Les conditions ici sont très bonnes pour effectuer des recherches compétitives sur le plan international.

En quoi consiste la stimulation non invasive du cerveau?

En quelque sorte, on module les fonctions du cerveau, soit électriquement, soit magnétiquement. L’objectif est d’améliorer les fonctions de certaines parties du cerveau et d’en inhiber d’autres qui sont parfois trop actives. Cette technique est intéressante tant d’un point de vue thérapeutique que d’un point de vue scientifique pour comprendre ce qui se passe dans le cerveau.

Rappelez-nous ce qu’il se passe durant un AVC.
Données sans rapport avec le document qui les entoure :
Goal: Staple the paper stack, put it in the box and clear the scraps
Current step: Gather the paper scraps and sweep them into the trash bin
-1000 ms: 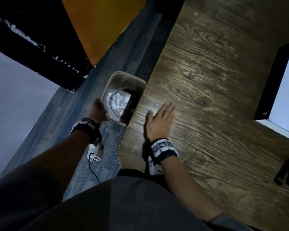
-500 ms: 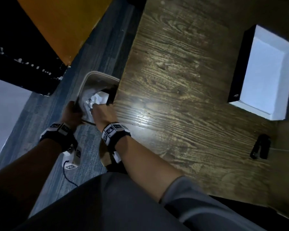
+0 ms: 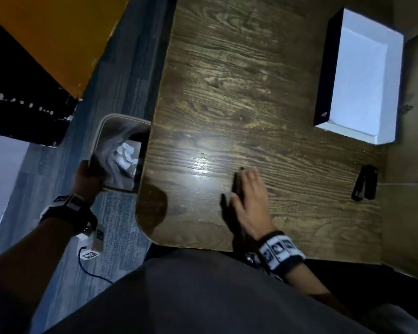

Il y a occlusion d’une artère. La région derrière cette artère ne reçoit plus de sang, et donc plus d’oxygène. Cette région meurt alors très vite, en l’espace de cinq minutes. Si elle a une certaine fonction, celle-ci est perturbée. Mais le cerveau a la capacité de se réorganiser, de faire en sorte que cette fonction soit totalement ou en partie reprise par une autre région du cerveau. Le principe de la neuro-réhabilitation est de forcer le cerveau à se réorganiser. Il peut le faire seul jusqu’à un certain point. Après entre en scène la technologie – exosquelettes, stimulateurs, interfaces notamment.

Douze millions de personnes sont victimes d’un AVC chaque année dans le monde (16000 en Suisse, 700 en Valais). C’est le plus grand défi de santé publique?

C’est l’un des plus grands, oui.

Pour quelles raisons?

Parce que c’est la principale cause de handicap à long terme. L’AVC a un impact socio-économique très fort. En plus des coûts de l’accident lui-même – soit, en Allemagne, environ 30 000 euros sur une vie –, il y a l’impact sur la vie professionnelle et sur la vie de famille notamment. L’objectif principal est d’aider davantage de gens à retrouver une vie normale après un AVC.

Ce qui est le cas, actuellement, pour quelle proportion de victimes?

Une sur deux. Et moins d’une sur quatre sans séquelles.

Et avec les technologies sur lesquelles vous travaillez?

C’est difficile de répondre. Actuellement, le problème est que l’on traite à peu près tous les AVC de la même manière. Or, tous les AVC ne sont pas les mêmes et ne se développent pas de la même manière. Nous devons chercher à déterminer tous les paramètres nous permettant de dire pourquoi une personne a besoin de la thérapie X et une autre a besoin de la thérapie Y.

Mais des tests de stimulation menés sur des personnes de plus de 60 ans en bonne santé nous ont montré que les possibilités d’amélioration étaient importantes.

A quel moment la stimulation intervient-elle?

Dans les jours et les semaines suivant l’AVC. C’est une thérapie qui dure toute une vie. Beaucoup de gens disent: «Après trois mois, tu ne dois rien faire.»

Scientifiquement, ce n’est pas vrai. Il est important que ce soit clair dans l’esprit des médecins et des gens: vous pouvez continuer à travailler, même si c’est dix ans après votre accident. Avec les bons outils, avec les bonnes interventions, avec le bon entraînement, vous pouvez toujours vous améliorer.

Quid des premières heures après l’accident?

Il y a pour l’heure peu de preuves que la stimulation du cerveau puisse réduire la taille de la lésion dans les premières heures après un AVC.